Traducido en números, significa que debemos doblar la actual inversión de $90 mil millones. Además de los desafíos de incorporar o no PreP en el paquete de prevención y la posibilidad de autorización a que test rápidos de VIH se puedan adquirir directamente en las farmacias.

La sostenibilidad de la respuesta

La semana pasada, Ciudad de Panamá fue el escenario del “Diálogo sobre Sostenibilidad en América Latina” en lo que respecta al VIH y SIDA, iniciativa impulsada por ONUSIDA, OMS, Fondo Mundial y Aids Healthcare Foundation –AHF- que reunió a representantes de gobiernos, de la sociedad civil y organizaciones académicas en un diálogo sobre la sostenibilidad en la respuesta del VIH y SIDA.
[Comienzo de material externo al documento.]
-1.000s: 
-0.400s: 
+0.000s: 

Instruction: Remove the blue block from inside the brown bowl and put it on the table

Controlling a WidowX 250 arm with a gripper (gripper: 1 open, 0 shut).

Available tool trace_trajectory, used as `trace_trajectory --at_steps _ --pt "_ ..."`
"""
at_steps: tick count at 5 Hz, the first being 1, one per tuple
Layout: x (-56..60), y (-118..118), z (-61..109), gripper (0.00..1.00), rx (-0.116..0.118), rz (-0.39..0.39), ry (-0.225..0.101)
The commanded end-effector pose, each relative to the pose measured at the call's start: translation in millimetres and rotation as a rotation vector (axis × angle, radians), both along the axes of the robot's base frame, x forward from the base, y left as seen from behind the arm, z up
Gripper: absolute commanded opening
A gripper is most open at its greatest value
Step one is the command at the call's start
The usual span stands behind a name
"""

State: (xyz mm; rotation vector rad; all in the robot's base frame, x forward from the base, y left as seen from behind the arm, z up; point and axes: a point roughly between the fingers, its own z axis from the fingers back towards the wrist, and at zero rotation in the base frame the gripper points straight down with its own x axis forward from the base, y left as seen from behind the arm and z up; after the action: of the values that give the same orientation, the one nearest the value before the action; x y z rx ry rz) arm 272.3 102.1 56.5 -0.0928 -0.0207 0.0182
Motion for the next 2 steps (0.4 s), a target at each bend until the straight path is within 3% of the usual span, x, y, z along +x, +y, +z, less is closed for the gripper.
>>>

De acuerdo a la información recopilada por el Programa de Naciones Unidas para el Sida -ONUSIDA- para su Informe Mundial de la Situación del SIDA 2016, los países de la región de América Latina y el Caribe han sido quienes más han aumentado de forma significativa la inversión pública en medicamentos antirretrovirales, alcanzando un acceso del 88% de las personas que viven con el VIH.

Pero la sostenibilidad no es sólo en el plano económico. El trabajo de Oberth & Whiteside: “What does sustainability mean in the HIV and AIDS response” (2016), publicado en el African Journal of AIDS Research propone una conceptualización más amplia de la sostenibilidad, para ello identifica seis preceptos: Financiera (por supuesto), epidemiológica, política, estructural, programática y con enfoque basado en los derechos humanos.

Una respuesta sostenible del VIH debe incorporar dichos preceptos y enfocar su accionar al logro de las metas propuestas; sino, estaremos caminando a oscuros, lo que sería un error, por cuanto ya sabemos lo que hay que hacer, la evidencia está sobre la mesa. Hay que tener la voluntad de avanzar en ese derrotero.